§ **YOUR INSTRUCTIONS**: Lines with the string "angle" must each be copied from the listing.
▬▬▬
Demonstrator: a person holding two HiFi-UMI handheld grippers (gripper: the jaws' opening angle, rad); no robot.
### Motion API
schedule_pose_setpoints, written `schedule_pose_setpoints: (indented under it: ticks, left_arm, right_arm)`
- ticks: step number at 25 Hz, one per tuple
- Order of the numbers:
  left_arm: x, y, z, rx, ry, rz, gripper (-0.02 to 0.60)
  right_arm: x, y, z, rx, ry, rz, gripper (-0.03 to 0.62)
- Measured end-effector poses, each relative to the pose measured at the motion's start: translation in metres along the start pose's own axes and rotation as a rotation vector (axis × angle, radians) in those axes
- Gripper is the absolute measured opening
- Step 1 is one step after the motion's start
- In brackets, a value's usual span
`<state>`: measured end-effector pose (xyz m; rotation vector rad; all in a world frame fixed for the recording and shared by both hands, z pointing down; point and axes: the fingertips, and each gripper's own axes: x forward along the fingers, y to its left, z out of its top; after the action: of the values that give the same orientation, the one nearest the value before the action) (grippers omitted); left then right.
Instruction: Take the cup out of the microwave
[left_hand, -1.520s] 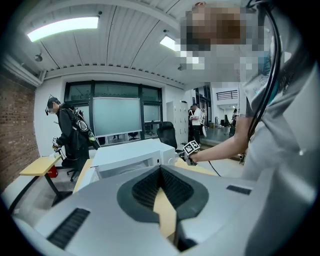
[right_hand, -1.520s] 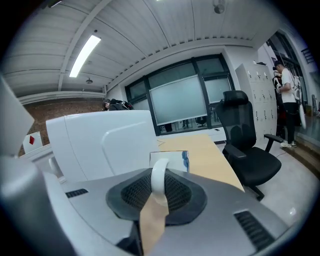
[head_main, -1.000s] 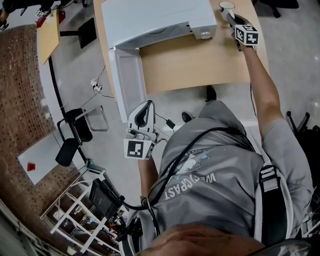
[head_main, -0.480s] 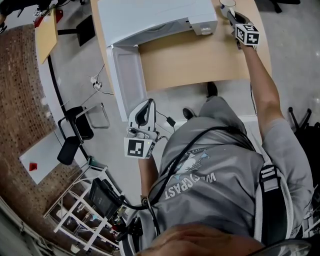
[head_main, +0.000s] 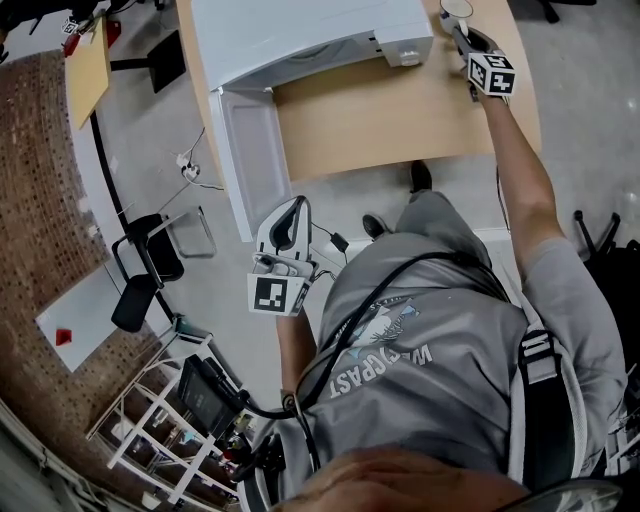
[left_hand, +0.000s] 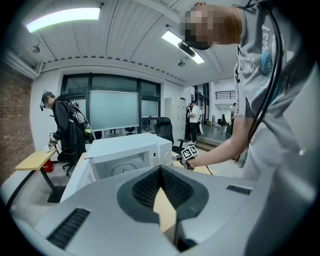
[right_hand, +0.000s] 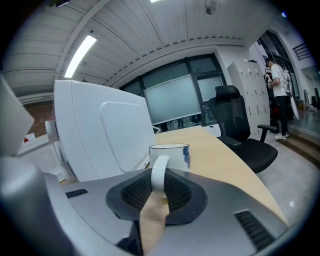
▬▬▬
§ **SOLUTION TO THE EXERCISE**:
Demonstrator: a person holding two HiFi-UMI handheld grippers (gripper: the jaws' opening angle, rad); no robot.
- Measured end-effector poses, each relative to the pose measured at the motion's start: translation in metres along the start pose's own axes and rotation as a rotation vector (axis × angle, radians) in those axes

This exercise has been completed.